She fetched our cell phones, leapt off the sofa, and grabbed a fresh glass of water for me. “Drink up and I’ll call Brandon for you.”
“Seriously?”
“Dead serious.”
“What about our plan?” I wiped the water from my lips. “We can’t just call him! A plan, Sophie. A plan!”
“Look, he didn’t have a plan when he knocked you up. Pamela certainly didn’t plan for a short life. Neither of us planned you’d become preggers…screw plans; I’m calling Brandon now. More waiting like this and neither of us will have the nerve to tell him.”
She hit the call button to Brandon’s number on her phone, and I held my breath. Would he answer? Would he honestly pick up the phone from the all-too-familiar number of his ex-girlfriend? No way!

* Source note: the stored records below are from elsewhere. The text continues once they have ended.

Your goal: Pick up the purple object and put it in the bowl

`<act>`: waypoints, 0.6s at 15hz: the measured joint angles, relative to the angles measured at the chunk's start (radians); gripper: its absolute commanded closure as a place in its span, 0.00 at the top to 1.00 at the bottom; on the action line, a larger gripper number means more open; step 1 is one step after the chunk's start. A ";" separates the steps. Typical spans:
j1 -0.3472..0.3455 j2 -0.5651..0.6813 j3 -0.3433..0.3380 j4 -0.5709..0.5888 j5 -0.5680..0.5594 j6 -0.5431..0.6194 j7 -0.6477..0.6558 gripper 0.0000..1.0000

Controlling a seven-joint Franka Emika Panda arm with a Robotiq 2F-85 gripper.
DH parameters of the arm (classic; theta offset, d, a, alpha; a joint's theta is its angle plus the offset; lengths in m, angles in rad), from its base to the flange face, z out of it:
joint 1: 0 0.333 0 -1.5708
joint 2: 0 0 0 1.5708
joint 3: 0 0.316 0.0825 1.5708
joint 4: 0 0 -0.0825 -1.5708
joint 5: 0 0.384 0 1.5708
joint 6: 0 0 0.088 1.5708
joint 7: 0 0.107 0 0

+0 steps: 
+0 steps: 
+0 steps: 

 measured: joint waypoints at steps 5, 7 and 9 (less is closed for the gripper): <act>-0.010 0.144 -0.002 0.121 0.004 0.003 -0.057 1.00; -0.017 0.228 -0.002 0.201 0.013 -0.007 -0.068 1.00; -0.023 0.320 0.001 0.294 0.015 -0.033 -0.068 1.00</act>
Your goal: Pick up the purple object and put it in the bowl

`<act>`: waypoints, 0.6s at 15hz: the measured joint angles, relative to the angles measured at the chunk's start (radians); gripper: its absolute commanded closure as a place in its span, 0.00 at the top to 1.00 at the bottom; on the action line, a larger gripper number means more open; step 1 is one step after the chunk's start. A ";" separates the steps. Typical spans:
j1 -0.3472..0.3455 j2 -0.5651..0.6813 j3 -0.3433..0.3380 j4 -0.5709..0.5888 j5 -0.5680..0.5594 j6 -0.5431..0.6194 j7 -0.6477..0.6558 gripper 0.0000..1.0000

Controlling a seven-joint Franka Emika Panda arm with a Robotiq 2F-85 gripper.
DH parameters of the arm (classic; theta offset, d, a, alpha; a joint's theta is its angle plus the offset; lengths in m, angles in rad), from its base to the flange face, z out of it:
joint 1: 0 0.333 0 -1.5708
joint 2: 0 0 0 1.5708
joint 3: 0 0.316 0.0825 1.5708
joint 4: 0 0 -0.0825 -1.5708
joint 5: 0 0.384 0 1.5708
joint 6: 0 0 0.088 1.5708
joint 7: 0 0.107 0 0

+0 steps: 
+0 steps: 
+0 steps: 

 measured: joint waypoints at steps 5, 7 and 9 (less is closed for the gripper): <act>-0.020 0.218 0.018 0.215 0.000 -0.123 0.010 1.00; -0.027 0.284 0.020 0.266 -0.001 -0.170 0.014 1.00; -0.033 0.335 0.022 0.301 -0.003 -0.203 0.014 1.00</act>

Sophie hung up. “Voicemail.”
I picked up my cell phone and said, “Give me the number. I’ll call him. Maybe he’ll pick up from a different number.” I don’t know where I found the courage but I started dialing and then—
Ringing. More ringing. And finally voicemail.
“Voicemail,” I mouthed to Sophie, just as the operator signaled for the beep.
I hesitated for a brief moment, then from somewhere foreign the words came spewing forth: “Hey, Brandon. It’s Robin here. I know you’re thinking—why am I calling? There’s something I need to speak with you about. It’s, well, kind of serious and we should talk.” I gave him my number before hanging up, staying calm, cool, collected throughout the entire message, save for my shaking feet.
“I did it!” I shouted. “I called him!” Sophie looked bewildered. “I did it, and it feels great!”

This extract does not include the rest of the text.